If you’ve ever looked at a marketing site before, you’ve probably seen five or six different ways they try to get your attention. There’s the bar at the top that scrolls down over the screen, there’s the lightbox that shows up when you mouse away, there’s the box that slides in when you scroll down, there’s the pop-under, and a whole lot more. These are all ways you can continue to promote your book. Now, I don’t recommend using all of them at once, though I’ve certainly seen people do it.
There are a ton of book promotion networks out there. These range from sites dedicated to broadcasting books, to people who have simply built newsletters and want to sell advertising space within them. The benefit to using them is getting the owner of the mailing list to promote your book to a wide audience. The downsides are twofold. First, some of them will cost a minor fee to list your book, which can be detrimental if you don’t have sales from that source. The other is that these networks generally make Amazon Affiliate links of their own for your content, so you can’t use your own for that sweet benefit.
You can see a list of such sites here. I recommend exploring them to see if any of them catch your fancy. You should be careful and only choose a few of them, however; often they are either targeted by genre or can be a little on the spammy side, so you don’t want your book associated with the negative end of things.
Most of these methods have some way to track information about how well they’re doing.

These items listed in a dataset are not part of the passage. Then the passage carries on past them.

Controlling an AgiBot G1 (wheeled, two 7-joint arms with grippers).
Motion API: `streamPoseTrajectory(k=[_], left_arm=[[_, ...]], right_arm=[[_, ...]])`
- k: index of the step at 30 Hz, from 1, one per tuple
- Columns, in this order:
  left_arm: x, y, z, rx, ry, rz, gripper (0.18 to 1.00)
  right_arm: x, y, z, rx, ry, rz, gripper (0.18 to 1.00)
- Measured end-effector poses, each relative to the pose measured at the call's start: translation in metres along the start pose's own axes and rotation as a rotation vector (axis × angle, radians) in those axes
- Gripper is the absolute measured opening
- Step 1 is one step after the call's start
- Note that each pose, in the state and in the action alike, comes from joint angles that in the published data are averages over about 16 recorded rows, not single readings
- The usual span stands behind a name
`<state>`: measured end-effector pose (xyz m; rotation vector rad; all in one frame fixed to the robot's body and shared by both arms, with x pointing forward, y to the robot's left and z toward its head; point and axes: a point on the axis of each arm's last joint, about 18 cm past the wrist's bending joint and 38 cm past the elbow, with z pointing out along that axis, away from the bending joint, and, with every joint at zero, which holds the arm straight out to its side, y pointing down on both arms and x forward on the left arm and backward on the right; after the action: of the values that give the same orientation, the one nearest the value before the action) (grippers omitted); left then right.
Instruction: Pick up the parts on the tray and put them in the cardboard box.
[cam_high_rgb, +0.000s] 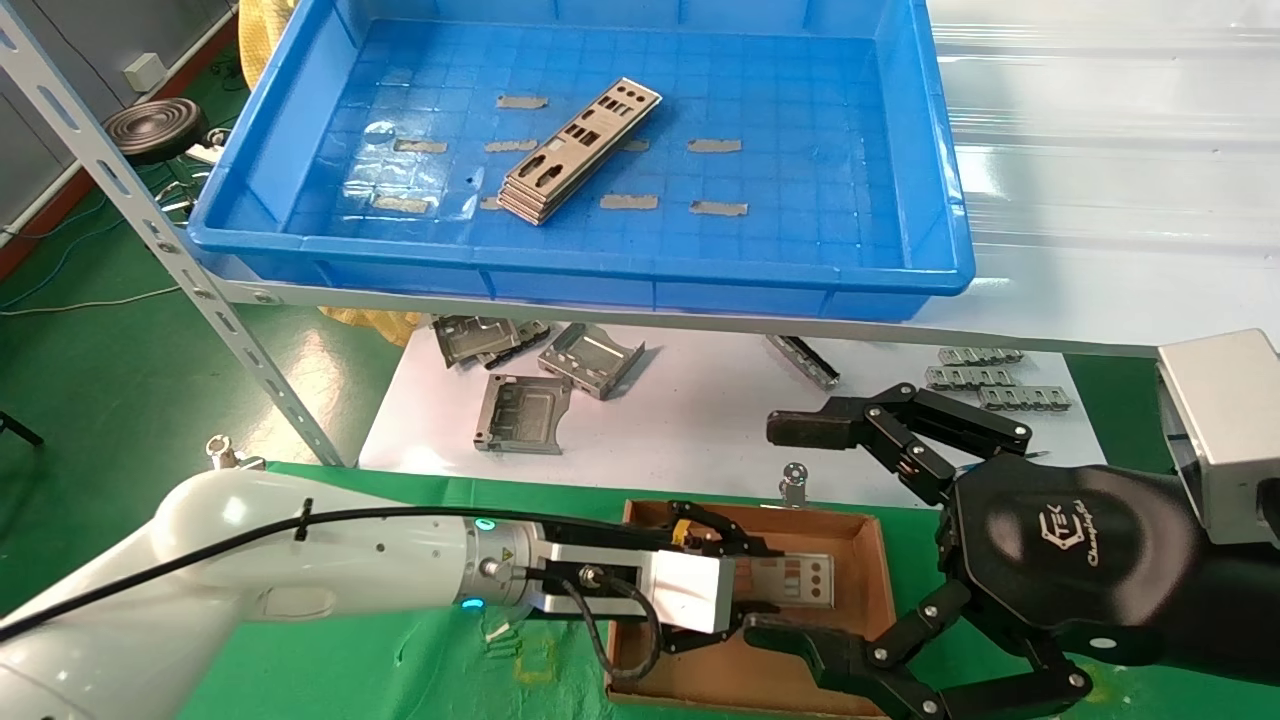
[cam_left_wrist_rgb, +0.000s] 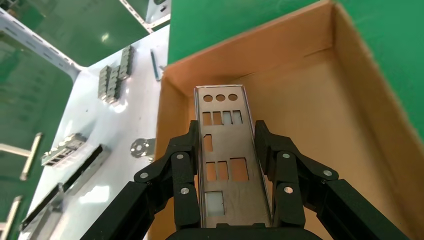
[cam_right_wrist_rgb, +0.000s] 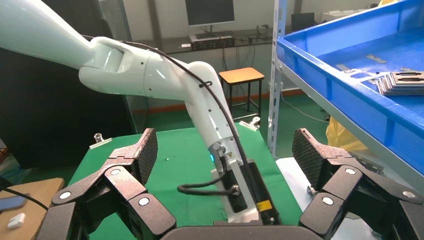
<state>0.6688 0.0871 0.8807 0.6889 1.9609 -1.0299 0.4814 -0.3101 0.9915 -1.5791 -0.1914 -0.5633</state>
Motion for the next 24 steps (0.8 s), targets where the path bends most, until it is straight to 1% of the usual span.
streamPoseTrajectory(k=[7, 13, 19, 24], left_arm=[[0.001, 0.006, 0.008, -0.008, 0.000, 0.004, 0.445], [-0.001, 0.007, 0.009, 0.001, -0.004, -0.011, 0.477], [-0.004, 0.004, 0.004, 0.031, -0.007, -0.043, 0.540], [-0.006, 0.000, -0.007, 0.082, -0.011, -0.108, 0.623]], right_arm=[[0.000, 0.000, 0.000, 0.000, 0.000, 0.000, 1.001], [0.000, 0.000, 0.000, 0.000, 0.000, 0.000, 1.001], [0.000, 0.000, 0.000, 0.000, 0.000, 0.000, 1.001], [0.000, 0.000, 0.000, 0.000, 0.000, 0.000, 1.001]])
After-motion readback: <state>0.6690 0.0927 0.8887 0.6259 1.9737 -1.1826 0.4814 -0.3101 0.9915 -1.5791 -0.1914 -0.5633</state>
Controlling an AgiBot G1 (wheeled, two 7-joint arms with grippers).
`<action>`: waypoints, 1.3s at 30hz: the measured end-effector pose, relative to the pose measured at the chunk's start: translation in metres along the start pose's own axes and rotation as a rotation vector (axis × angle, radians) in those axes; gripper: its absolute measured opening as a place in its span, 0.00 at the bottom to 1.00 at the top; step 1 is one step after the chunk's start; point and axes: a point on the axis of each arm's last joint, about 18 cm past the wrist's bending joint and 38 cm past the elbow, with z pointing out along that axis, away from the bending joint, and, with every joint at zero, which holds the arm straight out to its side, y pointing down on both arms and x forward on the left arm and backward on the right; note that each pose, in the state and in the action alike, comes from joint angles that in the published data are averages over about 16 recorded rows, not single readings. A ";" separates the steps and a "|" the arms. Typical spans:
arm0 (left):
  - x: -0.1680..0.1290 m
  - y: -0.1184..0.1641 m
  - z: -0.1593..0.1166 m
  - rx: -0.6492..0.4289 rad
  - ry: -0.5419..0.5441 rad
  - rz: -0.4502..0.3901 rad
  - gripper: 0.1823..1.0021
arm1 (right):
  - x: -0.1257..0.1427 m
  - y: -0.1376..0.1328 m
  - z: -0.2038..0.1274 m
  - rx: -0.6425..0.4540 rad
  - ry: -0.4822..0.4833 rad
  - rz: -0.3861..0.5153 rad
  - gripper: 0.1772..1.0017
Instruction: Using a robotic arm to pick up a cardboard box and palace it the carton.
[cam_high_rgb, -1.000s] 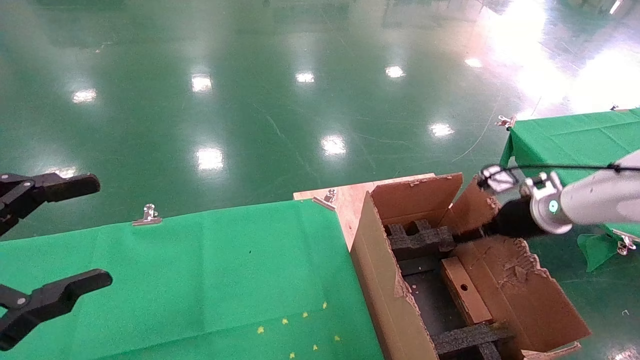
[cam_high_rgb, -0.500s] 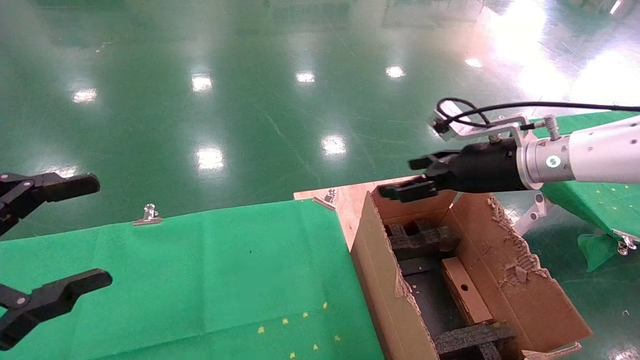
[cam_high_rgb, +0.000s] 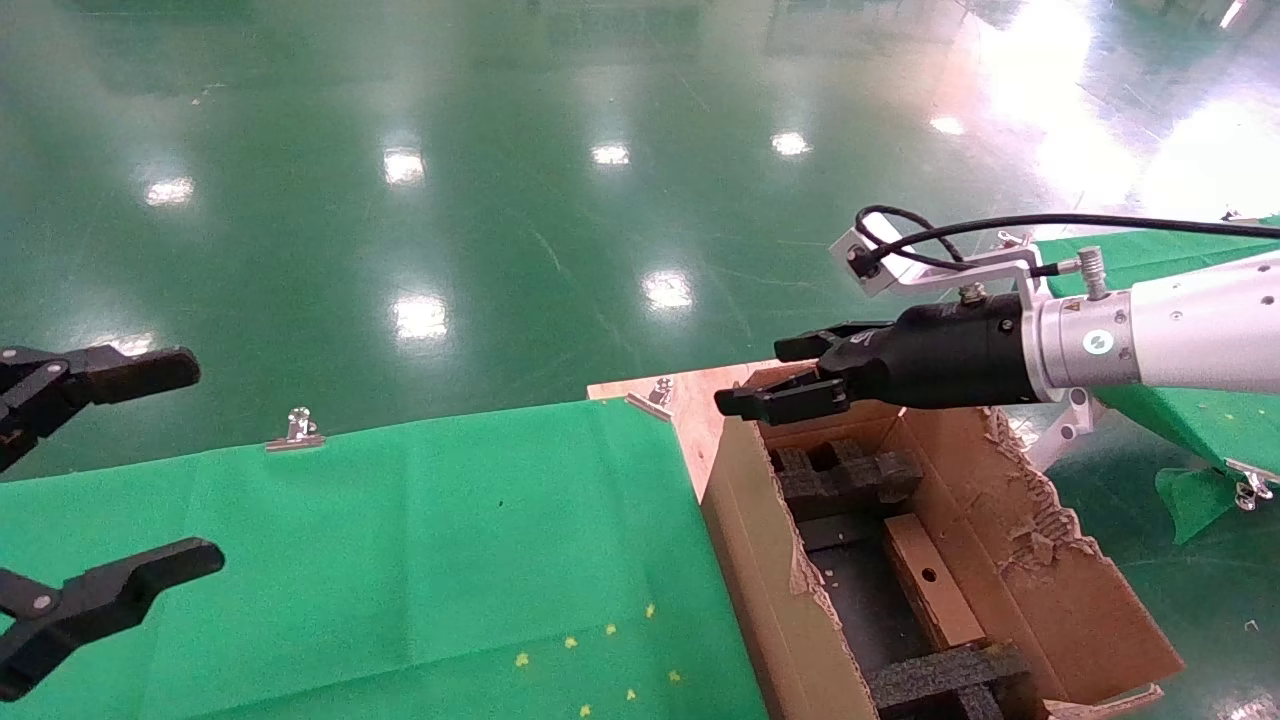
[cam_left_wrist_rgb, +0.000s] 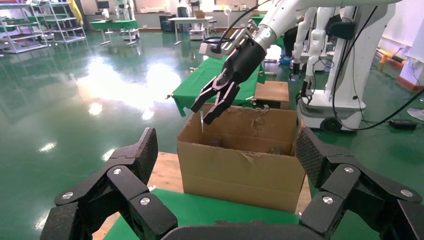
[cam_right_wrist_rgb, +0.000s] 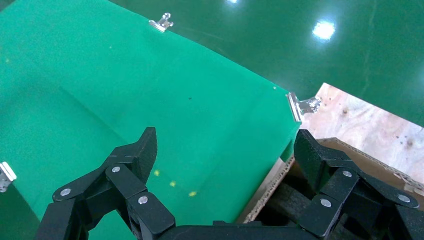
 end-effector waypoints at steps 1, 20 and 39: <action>0.000 0.000 0.000 0.000 0.000 0.000 1.00 | -0.001 0.000 0.001 0.002 -0.005 -0.002 1.00; 0.000 0.000 0.000 0.000 0.000 0.000 1.00 | -0.056 -0.013 0.017 0.122 -0.241 -0.124 1.00; 0.000 0.000 0.000 0.000 0.000 0.000 1.00 | -0.106 -0.018 0.007 0.304 -0.444 -0.277 1.00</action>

You can track conversions from different locations, you can track how much reviews and quotes from influencers help, and generally monitor the success of your book. All of this information is useful for the next one.
Writing and publishing books is part of a cycle. When you’re done with one, you get working on the next. Learn what you can from the process and optimize it for the next time around. Run better ads, hype with the right people and spend less effort on worse sources, and generally improve the entire cycle. Each time you write a book, it will do better than the last.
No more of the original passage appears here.